## TASK DIRECTIONS:
Return every line below exactly, without dropping any.

[[ GIVEN RECORDS, beginning ]]

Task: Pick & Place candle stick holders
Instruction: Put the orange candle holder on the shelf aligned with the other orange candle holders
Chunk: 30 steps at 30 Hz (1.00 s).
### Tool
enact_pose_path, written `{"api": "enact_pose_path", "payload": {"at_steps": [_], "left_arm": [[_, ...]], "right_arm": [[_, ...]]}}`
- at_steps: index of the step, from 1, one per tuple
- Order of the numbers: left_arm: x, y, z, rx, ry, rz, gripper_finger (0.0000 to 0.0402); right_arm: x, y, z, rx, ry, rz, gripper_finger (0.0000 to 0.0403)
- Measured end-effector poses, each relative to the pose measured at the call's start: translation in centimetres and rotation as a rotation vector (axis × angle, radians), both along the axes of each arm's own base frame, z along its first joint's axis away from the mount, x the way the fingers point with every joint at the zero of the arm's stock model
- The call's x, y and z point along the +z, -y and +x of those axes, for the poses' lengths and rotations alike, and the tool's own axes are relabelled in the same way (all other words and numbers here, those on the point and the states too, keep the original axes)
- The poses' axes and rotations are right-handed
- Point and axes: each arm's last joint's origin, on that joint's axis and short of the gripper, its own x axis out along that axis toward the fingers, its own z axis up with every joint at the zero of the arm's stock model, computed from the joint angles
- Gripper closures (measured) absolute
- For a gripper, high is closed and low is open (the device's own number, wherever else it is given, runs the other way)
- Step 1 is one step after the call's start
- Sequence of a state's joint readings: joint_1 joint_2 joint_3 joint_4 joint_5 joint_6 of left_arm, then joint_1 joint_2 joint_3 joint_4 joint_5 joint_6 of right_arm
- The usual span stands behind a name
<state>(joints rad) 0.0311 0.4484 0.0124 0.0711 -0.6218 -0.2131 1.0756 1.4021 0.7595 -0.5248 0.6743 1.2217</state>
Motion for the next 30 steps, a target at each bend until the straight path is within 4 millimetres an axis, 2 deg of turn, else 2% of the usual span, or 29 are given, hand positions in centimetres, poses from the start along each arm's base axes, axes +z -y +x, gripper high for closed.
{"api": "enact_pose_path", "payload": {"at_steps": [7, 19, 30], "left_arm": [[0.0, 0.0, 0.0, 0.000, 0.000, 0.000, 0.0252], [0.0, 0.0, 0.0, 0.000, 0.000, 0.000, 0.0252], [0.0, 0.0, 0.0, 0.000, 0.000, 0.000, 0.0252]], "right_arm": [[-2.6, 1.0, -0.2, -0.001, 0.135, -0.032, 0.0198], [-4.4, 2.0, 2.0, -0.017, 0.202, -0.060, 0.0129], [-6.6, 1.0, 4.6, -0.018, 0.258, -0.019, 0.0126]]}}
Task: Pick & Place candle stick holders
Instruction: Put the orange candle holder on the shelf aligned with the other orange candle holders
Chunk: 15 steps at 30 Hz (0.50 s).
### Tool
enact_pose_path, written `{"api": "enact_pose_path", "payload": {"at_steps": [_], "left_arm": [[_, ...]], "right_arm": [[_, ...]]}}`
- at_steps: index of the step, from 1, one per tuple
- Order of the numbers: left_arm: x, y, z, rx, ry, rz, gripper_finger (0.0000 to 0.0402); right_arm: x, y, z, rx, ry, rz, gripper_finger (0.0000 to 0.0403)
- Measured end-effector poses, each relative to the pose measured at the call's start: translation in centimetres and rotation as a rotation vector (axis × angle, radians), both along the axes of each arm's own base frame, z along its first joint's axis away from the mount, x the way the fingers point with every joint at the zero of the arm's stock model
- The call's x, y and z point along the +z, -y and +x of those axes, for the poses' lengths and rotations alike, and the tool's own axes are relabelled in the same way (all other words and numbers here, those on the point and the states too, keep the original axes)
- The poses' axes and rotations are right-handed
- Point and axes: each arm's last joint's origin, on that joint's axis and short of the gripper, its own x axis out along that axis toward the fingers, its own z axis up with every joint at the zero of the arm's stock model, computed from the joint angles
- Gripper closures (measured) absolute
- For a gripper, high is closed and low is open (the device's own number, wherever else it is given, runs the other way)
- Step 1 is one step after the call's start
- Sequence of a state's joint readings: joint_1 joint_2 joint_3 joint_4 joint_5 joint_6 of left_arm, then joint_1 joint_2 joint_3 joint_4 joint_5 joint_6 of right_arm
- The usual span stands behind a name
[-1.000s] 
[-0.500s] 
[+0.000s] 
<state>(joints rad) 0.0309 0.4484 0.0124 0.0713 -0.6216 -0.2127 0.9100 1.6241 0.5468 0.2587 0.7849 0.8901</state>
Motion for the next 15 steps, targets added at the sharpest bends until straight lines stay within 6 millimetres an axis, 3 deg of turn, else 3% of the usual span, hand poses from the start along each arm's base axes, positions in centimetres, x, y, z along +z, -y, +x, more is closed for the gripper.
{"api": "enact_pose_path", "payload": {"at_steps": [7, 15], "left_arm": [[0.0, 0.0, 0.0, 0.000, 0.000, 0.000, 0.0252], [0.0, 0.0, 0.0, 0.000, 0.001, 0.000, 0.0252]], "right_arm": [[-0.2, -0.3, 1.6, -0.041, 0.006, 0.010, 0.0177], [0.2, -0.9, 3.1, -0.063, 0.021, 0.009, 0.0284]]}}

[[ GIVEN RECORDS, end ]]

## RESULT FOR THIS EXERCISE:
Task: Pick & Place candle stick holders
Instruction: Put the orange candle holder on the shelf aligned with the other orange candle holders
Chunk: 30 steps at 30 Hz (1.00 s).
### Tool
enact_pose_path, written `{"api": "enact_pose_path", "payload": {"at_steps": [_], "left_arm": [[_, ...]], "right_arm": [[_, ...]]}}`
- at_steps: index of the step, from 1, one per tuple
- Order of the numbers: left_arm: x, y, z, rx, ry, rz, gripper_finger (0.0000 to 0.0402); right_arm: x, y, z, rx, ry, rz, gripper_finger (0.0000 to 0.0403)
- Measured end-effector poses, each relative to the pose measured at the call's start: translation in centimetres and rotation as a rotation vector (axis × angle, radians), both along the axes of each arm's own base frame, z along its first joint's axis away from the mount, x the way the fingers point with every joint at the zero of the arm's stock model
- The call's x, y and z point along the +z, -y and +x of those axes, for the poses' lengths and rotations alike, and the tool's own axes are relabelled in the same way (all other words and numbers here, those on the point and the states too, keep the original axes)
- The poses' axes and rotations are right-handed
- Point and axes: each arm's last joint's origin, on that joint's axis and short of the gripper, its own x axis out along that axis toward the fingers, its own z axis up with every joint at the zero of the arm's stock model, computed from the joint angles
- Gripper closures (measured) absolute
- For a gripper, high is closed and low is open (the device's own number, wherever else it is given, runs the other way)
- Step 1 is one step after the call's start
- Sequence of a state's joint readings: joint_1 joint_2 joint_3 joint_4 joint_5 joint_6 of left_arm, then joint_1 joint_2 joint_3 joint_4 joint_5 joint_6 of right_arm
- The usual span stands behind a name
<state>(joints rad) 0.0311 0.4484 0.0124 0.0711 -0.6218 -0.2131 1.0756 1.4021 0.7595 -0.5248 0.6743 1.2217</state>
Motion for the next 30 steps, a target at each bend until the straight path is within 4 millimetres an axis, 2 deg of turn, else 2% of the usual span, or 29 are given, hand positions in centimetres, poses from the start along each arm's base axes, axes +z -y +x, gripper high for closed.
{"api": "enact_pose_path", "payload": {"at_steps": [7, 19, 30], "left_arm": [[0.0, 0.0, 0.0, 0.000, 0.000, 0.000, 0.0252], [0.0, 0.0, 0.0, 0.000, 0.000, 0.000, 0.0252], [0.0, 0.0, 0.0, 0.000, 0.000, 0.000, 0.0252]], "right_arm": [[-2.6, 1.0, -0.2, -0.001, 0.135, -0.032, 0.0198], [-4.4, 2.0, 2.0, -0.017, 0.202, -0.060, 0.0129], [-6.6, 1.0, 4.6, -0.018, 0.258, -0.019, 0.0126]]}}
Task: Pick & Place candle stick holders
Instruction: Put the orange candle holder on the shelf aligned with the other orange candle holders
Chunk: 15 steps at 30 Hz (0.50 s).
### Tool
enact_pose_path, written `{"api": "enact_pose_path", "payload": {"at_steps": [_], "left_arm": [[_, ...]], "right_arm": [[_, ...]]}}`
- at_steps: index of the step, from 1, one per tuple
- Order of the numbers: left_arm: x, y, z, rx, ry, rz, gripper_finger (0.0000 to 0.0402); right_arm: x, y, z, rx, ry, rz, gripper_finger (0.0000 to 0.0403)
- Measured end-effector poses, each relative to the pose measured at the call's start: translation in centimetres and rotation as a rotation vector (axis × angle, radians), both along the axes of each arm's own base frame, z along its first joint's axis away from the mount, x the way the fingers point with every joint at the zero of the arm's stock model
- The call's x, y and z point along the +z, -y and +x of those axes, for the poses' lengths and rotations alike, and the tool's own axes are relabelled in the same way (all other words and numbers here, those on the point and the states too, keep the original axes)
- The poses' axes and rotations are right-handed
- Point and axes: each arm's last joint's origin, on that joint's axis and short of the gripper, its own x axis out along that axis toward the fingers, its own z axis up with every joint at the zero of the arm's stock model, computed from the joint angles
- Gripper closures (measured) absolute
- For a gripper, high is closed and low is open (the device's own number, wherever else it is given, runs the other way)
- Step 1 is one step after the call's start
- Sequence of a state's joint readings: joint_1 joint_2 joint_3 joint_4 joint_5 joint_6 of left_arm, then joint_1 joint_2 joint_3 joint_4 joint_5 joint_6 of right_arm
- The usual span stands behind a name
[-1.000s] 
[-0.500s] 
[+0.000s] 
<state>(joints rad) 0.0309 0.4484 0.0124 0.0713 -0.6216 -0.2127 0.9100 1.6241 0.5468 0.2587 0.7849 0.8901</state>
Motion for the next 15 steps, targets added at the sharpest bends until straight lines stay within 6 millimetres an axis, 3 deg of turn, else 3% of the usual span, hand poses from the start along each arm's base axes, positions in centimetres, x, y, z along +z, -y, +x, more is closed for the gripper.
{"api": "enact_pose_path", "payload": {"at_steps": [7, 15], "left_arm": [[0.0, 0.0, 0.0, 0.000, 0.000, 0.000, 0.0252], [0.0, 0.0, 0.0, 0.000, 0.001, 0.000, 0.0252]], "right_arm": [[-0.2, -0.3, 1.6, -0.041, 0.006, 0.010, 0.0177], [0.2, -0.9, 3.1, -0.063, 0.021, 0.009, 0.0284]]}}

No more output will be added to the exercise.